Search the material below for the string "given". Return every line that holds it.

--

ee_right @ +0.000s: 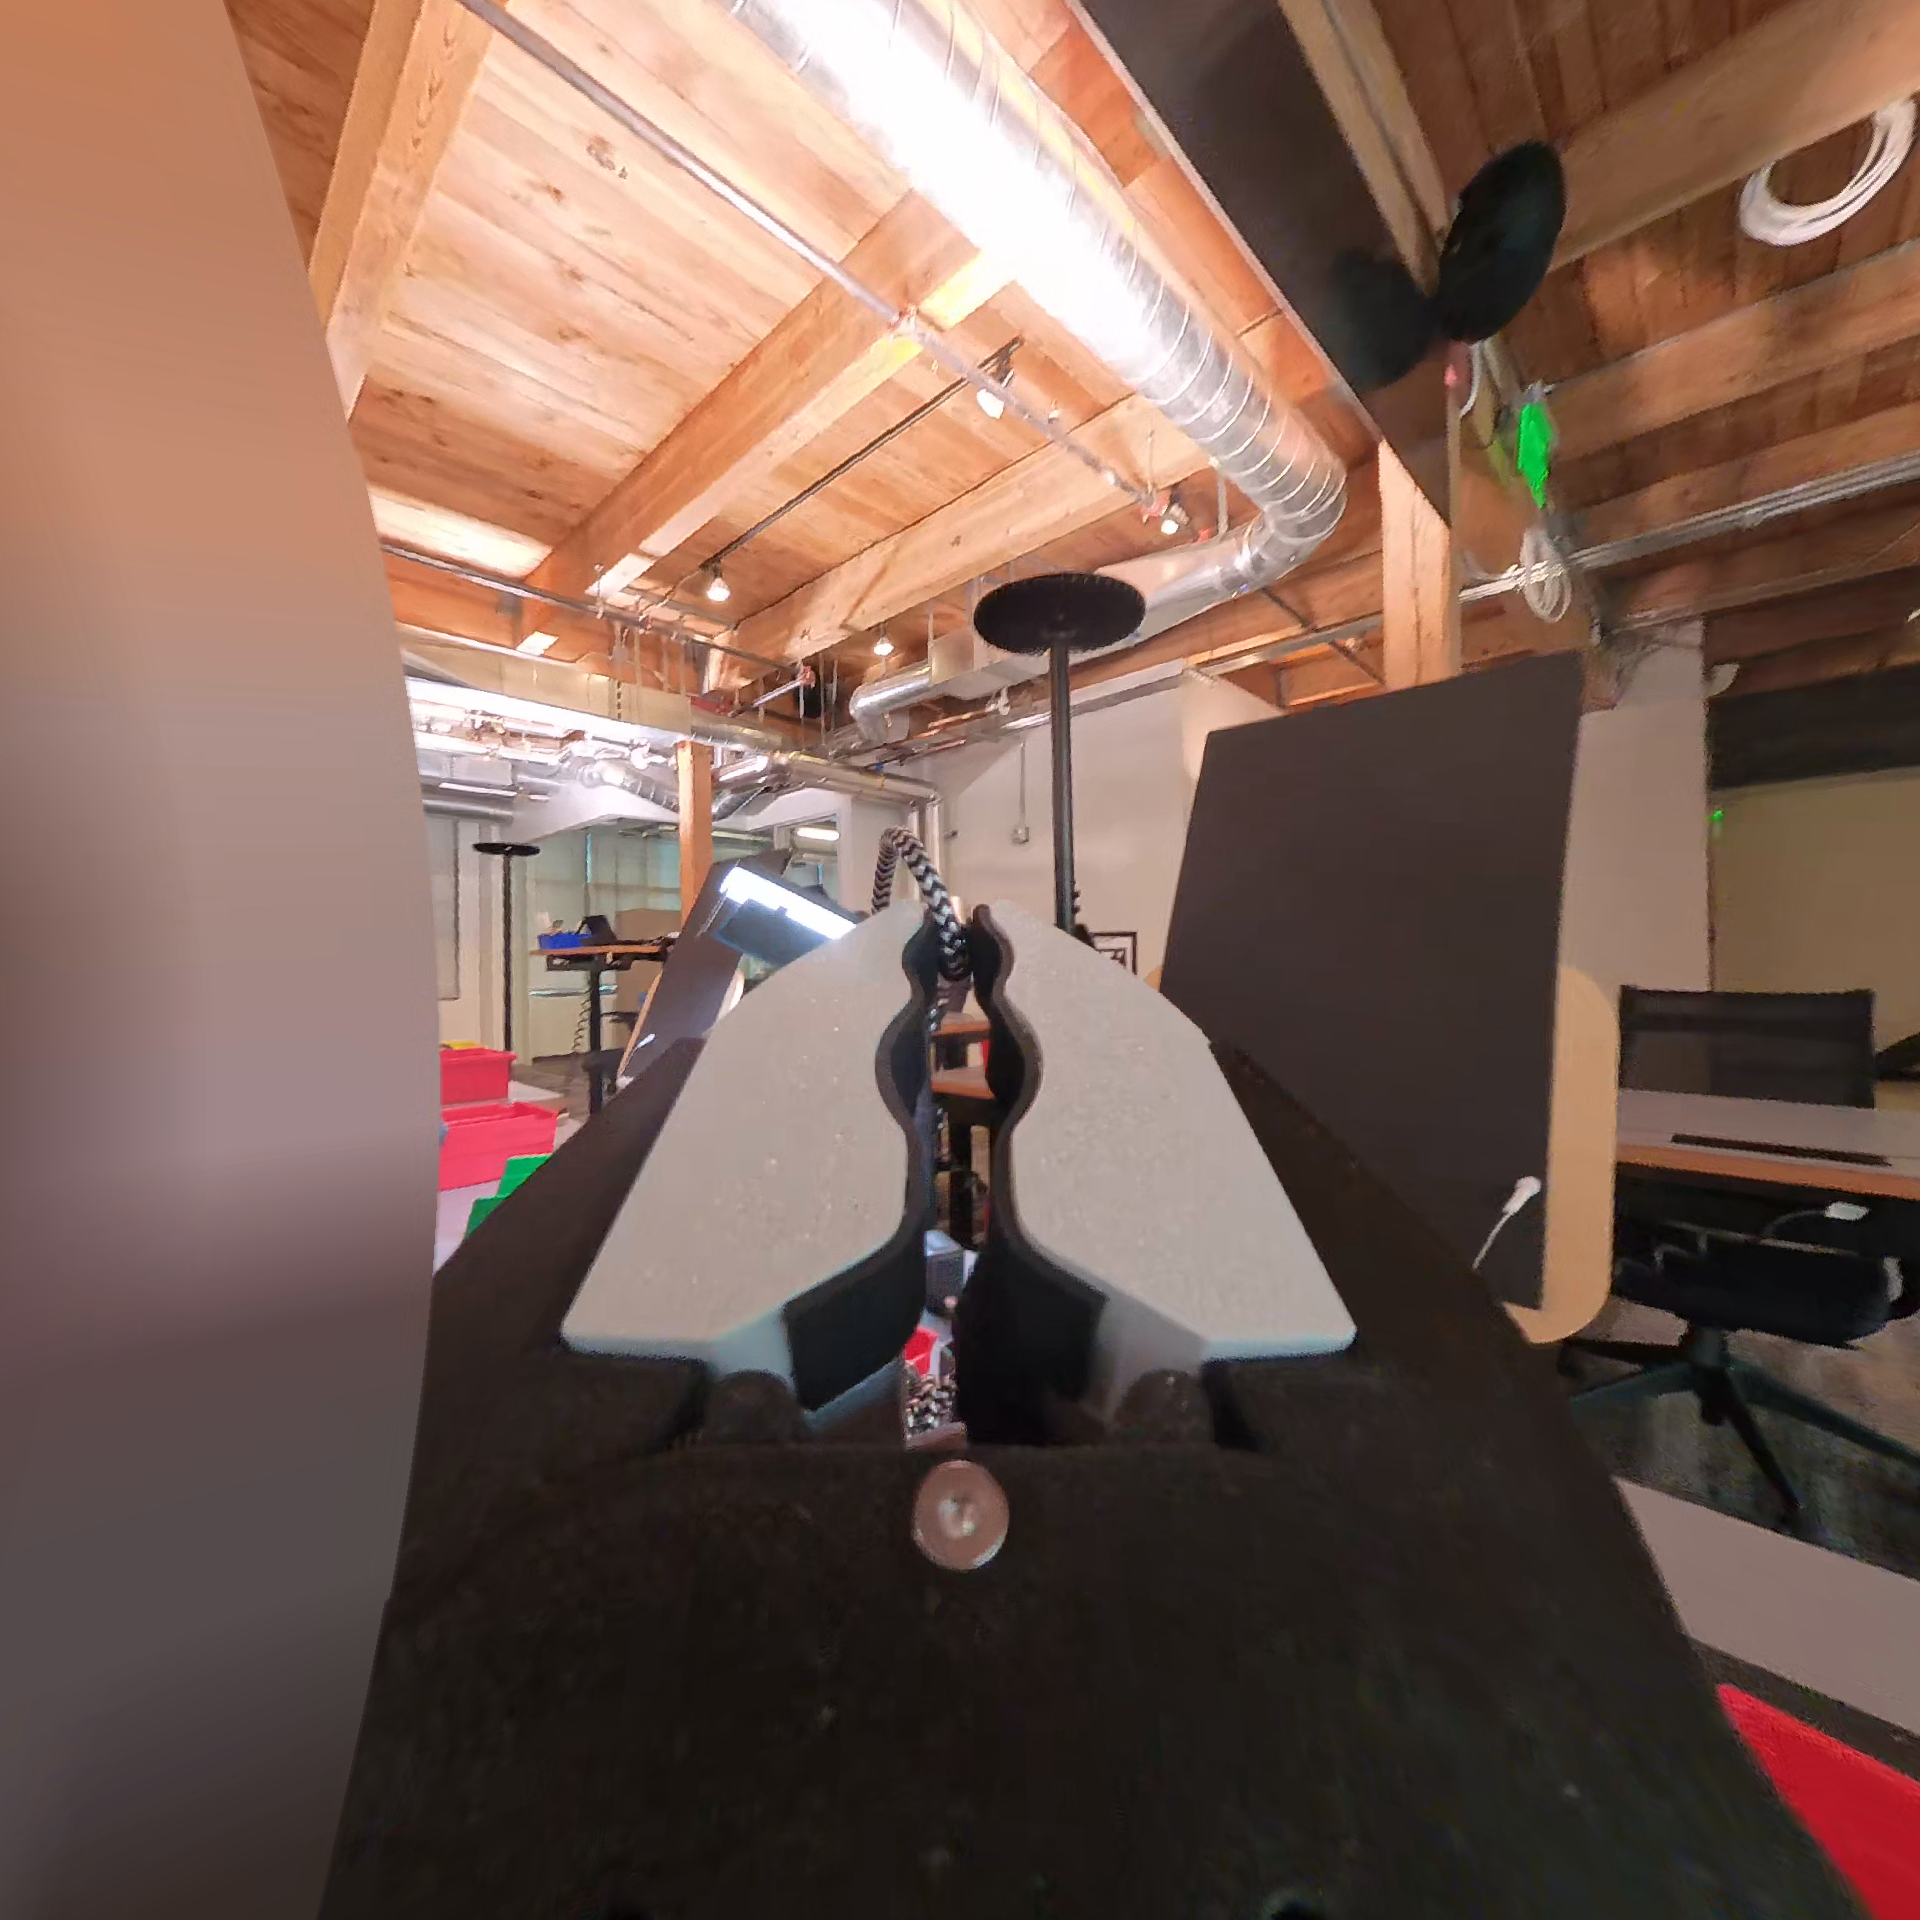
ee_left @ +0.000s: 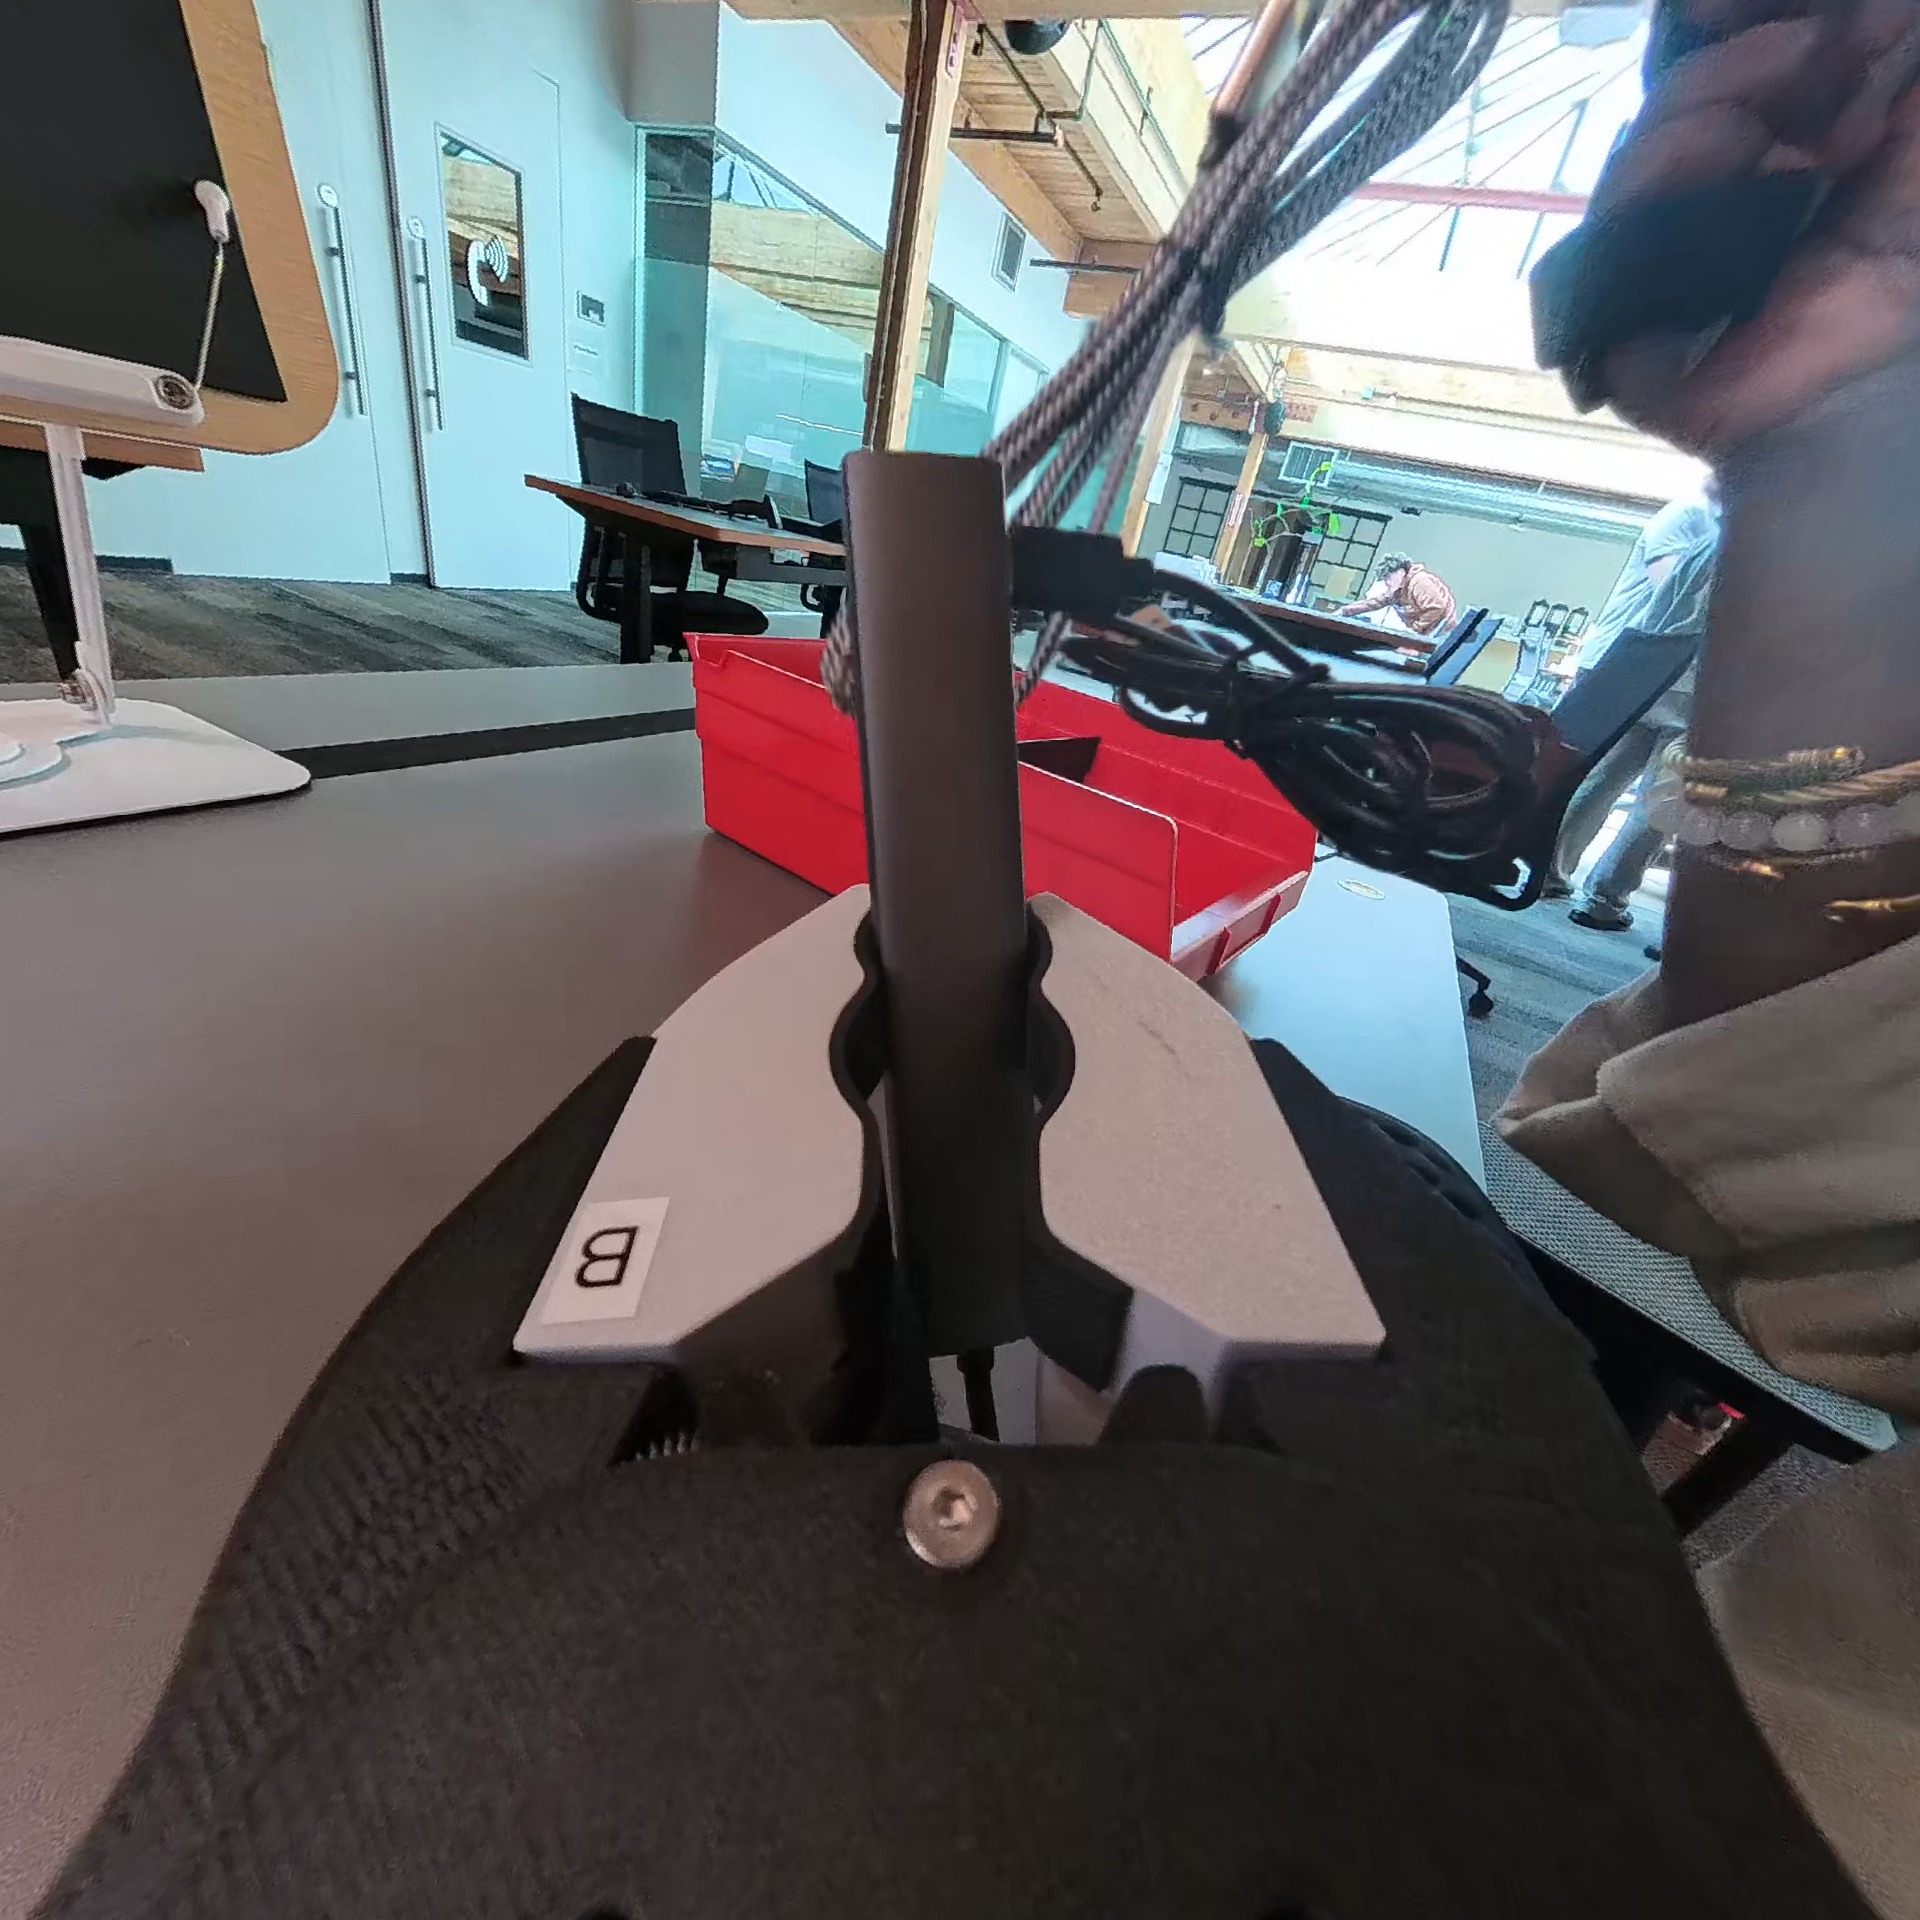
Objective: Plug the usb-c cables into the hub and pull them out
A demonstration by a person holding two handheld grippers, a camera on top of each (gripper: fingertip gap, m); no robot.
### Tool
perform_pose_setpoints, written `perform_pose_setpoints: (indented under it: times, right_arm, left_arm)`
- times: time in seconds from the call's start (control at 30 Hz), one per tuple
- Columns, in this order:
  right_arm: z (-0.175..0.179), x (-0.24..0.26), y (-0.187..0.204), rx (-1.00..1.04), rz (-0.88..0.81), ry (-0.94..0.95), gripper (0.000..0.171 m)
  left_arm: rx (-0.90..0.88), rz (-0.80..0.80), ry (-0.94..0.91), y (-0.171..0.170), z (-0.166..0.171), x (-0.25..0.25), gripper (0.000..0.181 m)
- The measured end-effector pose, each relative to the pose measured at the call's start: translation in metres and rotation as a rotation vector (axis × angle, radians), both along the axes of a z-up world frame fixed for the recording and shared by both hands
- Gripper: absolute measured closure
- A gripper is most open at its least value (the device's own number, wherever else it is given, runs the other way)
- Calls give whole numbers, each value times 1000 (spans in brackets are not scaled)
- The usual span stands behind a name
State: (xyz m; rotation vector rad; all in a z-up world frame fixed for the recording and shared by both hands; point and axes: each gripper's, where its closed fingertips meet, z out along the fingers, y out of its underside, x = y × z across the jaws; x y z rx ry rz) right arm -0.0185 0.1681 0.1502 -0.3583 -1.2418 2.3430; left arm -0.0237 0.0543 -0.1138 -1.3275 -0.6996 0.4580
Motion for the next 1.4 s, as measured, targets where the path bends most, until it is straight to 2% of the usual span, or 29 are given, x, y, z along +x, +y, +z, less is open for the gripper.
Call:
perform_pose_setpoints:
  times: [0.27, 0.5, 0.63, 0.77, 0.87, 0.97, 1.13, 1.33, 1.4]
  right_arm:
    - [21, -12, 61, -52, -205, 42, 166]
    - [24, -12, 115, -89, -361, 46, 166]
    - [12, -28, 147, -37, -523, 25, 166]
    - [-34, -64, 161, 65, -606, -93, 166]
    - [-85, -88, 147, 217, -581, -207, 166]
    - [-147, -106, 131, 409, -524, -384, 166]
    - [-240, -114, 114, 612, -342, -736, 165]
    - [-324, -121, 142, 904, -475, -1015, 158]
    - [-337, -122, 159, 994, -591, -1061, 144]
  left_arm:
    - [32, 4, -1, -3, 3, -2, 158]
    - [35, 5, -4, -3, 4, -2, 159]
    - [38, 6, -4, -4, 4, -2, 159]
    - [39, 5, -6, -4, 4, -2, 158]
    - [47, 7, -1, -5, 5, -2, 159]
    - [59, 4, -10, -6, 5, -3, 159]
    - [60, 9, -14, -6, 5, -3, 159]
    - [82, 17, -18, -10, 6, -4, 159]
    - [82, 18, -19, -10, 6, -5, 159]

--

→ SOLVED PROBLEM
- A gripper is most open at its least value (the device's own number, wherever else it is given, runs the other way)
Motion for the next 1.4 s, as measured, targets where the path bends most, until it is straight to 2% of the usual span, or 29 are given, x, y, z along +x, +y, +z, less is open for the gripper.

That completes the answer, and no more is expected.